The isolationism that President Donald Trump seemed to espouse in his first term has taken a backseat to an unbridled machismo on the world stage. Trump is still pulling back from non-military foreign engagement, as seen in this week’s withdrawal from dozens of international agencies, but in the aftermath of the seizure of Venezuelan President Nicolas Maduro, it is impossible to ignore the White House’s heightened aggression.
This is the work of an unabashed empire. Journalist Spencer Ackerman marveled after Maduro’s capture at how “rarely in the era of mass media has U.S. imperialism been as unsubtle or as blatant.” There’s been no need to hide behind claims of protecting human rights or safeguarding against threat to American lives. The pretense of needing to prevent the flow of drugs into America that justified the preceding attacks on drug boats swiftly melted away in favor of a naked grab for resources.
This is the work of an unabashed empire.
Trump might have convinced some of his supporters that he’s a “peace president,” but he plainly relishes the chance to put America’s military front and center, as in last year’s parade held on his birthday. And in a recent interview with The New York Times, he made clear that he sees the only one limit on America’s global power, and by proxy his own: “My own morality. My own mind. It’s the only thing that can stop me.”
In the middle of his chat with the Times’ reporters, Trump also spoke on the phone with Colombia’s leftist president Gustavo Petro, who he has also threatened recently for not doing enough to stem the flow of drugs from his country. “Well, we are in danger,” Petro told the Times in a separate interview before taking the White House call. “Because the threat is real. It was made by Trump.”
Petro’s understandable fear underscores how much Maduro’s capture changed the gravity of Trump’s usual bluster. Likewise, Trump’s desire to take over Greenland, which reportedly first stemmed from seeing how big it looks on Mercator projection maps, has become a major focus of U.S. foreign policy. Reuters recently reported that the administration is considering sending Greenland’s residents tens of thousands of dollars each in exchange for backing a referendum to break away from Denmark.
And in the Times interview, Trump made clear that America owning Greenland is about more than simply having access to its territory:
Because that’s what I feel is psychologically needed for success. I think that ownership gives you a thing that you can’t do, whether you’re talking about a lease or a treaty. Ownership gives you things and elements that you can’t get from just signing a document.

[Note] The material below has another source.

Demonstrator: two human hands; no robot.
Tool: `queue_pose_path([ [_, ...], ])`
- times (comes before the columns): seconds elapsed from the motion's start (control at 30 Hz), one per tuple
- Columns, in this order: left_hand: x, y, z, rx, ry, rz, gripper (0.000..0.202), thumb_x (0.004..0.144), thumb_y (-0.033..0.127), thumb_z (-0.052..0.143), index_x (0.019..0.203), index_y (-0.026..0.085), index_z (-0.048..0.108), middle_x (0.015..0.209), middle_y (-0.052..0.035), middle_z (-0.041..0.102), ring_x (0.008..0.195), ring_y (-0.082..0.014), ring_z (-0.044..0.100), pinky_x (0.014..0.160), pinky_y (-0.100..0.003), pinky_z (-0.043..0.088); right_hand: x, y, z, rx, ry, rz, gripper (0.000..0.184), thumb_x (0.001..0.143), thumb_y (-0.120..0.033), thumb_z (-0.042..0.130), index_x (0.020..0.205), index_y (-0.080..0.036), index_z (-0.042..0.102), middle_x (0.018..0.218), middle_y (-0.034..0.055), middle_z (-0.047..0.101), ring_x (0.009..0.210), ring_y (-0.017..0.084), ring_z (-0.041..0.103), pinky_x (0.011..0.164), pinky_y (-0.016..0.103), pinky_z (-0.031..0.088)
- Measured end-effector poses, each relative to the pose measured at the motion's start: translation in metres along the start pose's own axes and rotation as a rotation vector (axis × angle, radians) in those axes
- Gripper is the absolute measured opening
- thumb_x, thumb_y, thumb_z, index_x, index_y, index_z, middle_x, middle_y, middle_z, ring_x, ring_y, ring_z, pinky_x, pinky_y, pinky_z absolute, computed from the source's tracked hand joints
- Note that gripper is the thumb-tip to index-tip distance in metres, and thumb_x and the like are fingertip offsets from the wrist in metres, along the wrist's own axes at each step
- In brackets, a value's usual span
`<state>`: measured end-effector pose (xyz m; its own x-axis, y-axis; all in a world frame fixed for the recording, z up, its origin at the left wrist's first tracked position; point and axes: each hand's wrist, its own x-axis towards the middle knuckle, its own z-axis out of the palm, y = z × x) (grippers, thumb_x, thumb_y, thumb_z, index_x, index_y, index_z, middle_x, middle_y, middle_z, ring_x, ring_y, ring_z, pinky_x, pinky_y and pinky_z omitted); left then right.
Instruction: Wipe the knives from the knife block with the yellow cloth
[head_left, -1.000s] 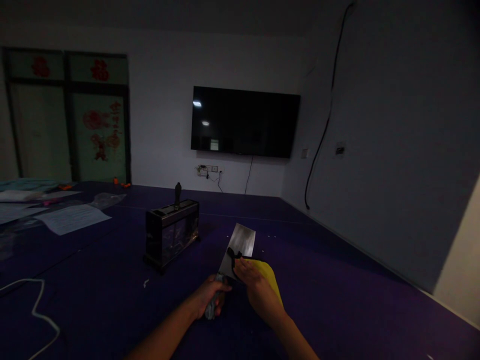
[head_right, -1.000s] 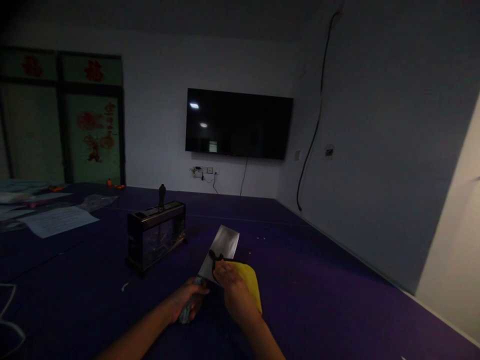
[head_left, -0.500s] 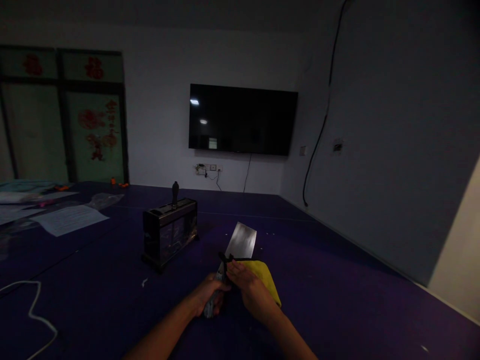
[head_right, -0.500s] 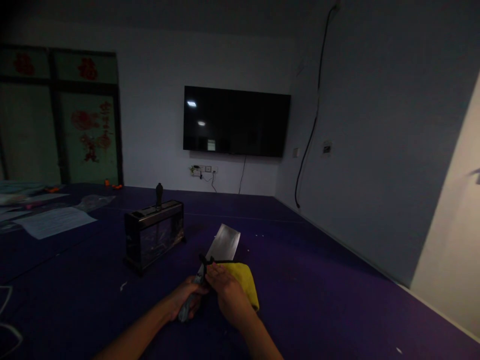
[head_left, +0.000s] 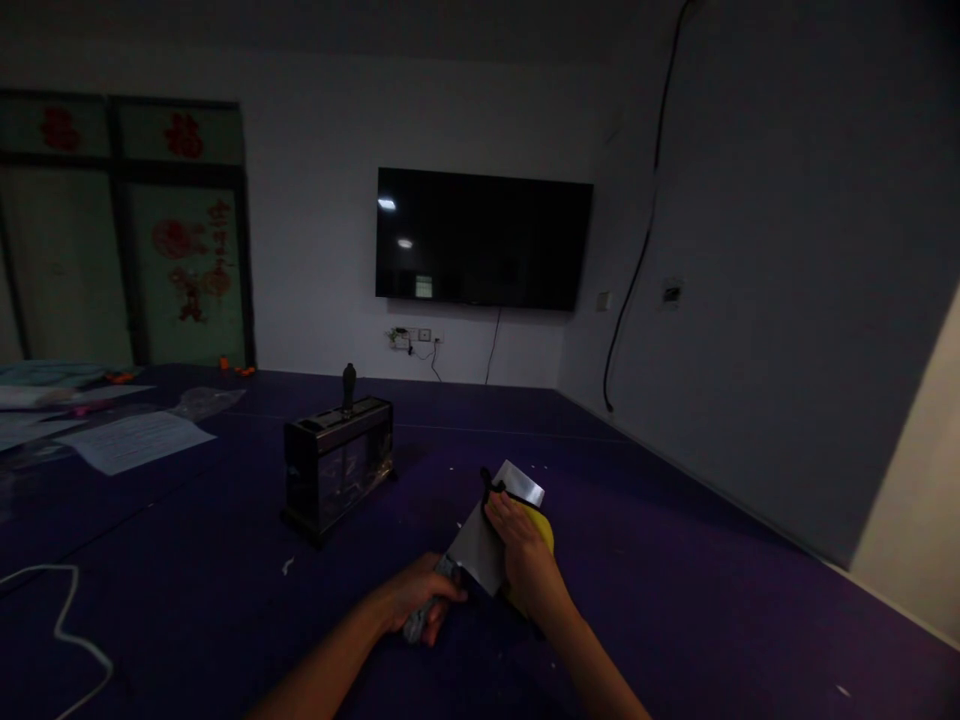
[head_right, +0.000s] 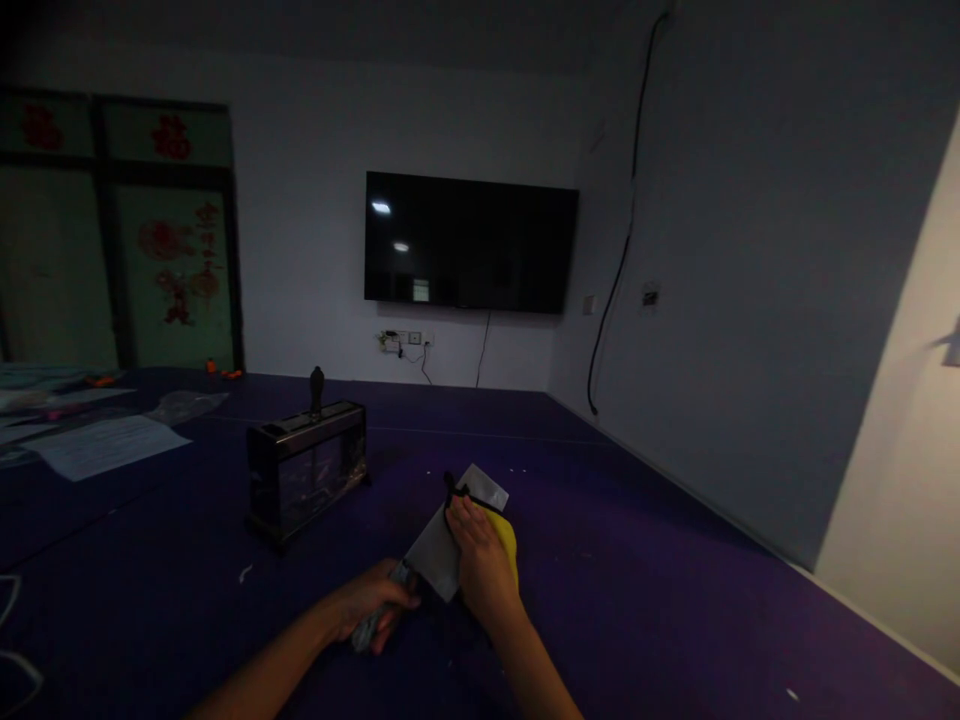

“Ownership” appears to be the goal in Venezuela, even if what that means still isn’t apparent. But the U.S. still not fully clarifying how it plans to “run” Venezuela, as Trump put it, has done little to mollify the urge to expand America’s renewed domination of the Western hemisphere. Secretary of State Marco Rubio has reportedly viewed regime change in Venezuela as a step towards finally decapitating Cuba’s Communist government, a dream that goes back to the American sugar barons first expelled during the revolution.
The military operation snatching Maduro and his wife from Caracas at least has clear historical precedent. Besides the 1989 arrest of Panama’s Miguel Noriega, between the late 19th and 20th centuries America ran numerous (covert and overt) in Latin America’s internal politics. But there was little appetite in most of those scenarios for annexing or even openly administering the governments of many of the invaded countries.
Where the (absurdly branded) “Donroe Doctrine” most broadly diverges from the recent past is Trump’s insistence that America now has control over Venezuela’s oil. It’s fully in line with his previous admonitions for not taking Iraq’s oil after the 2003 invasion and yet also more purely colonial in nature than any recent American president has been comfortable declaring.
Executives from multiple major oil companies met at the White House on Friday to hear Trump’s pitch for investing in the newly conquered Venezuela. The administration seized another Venezuelan oil tanker the previous day, claiming it was avoiding American sanctions. Trump boasted on Truth Social that the oil from the tanker “will be sold through the GREAT Energy Deal, which we have created for such sales.” MS NOW reported last week that the oil industry is deeply skeptical of the scheme, but that hasn’t stopped the administration from suggesting that America will oversee Caracas’ oil fields for years to come.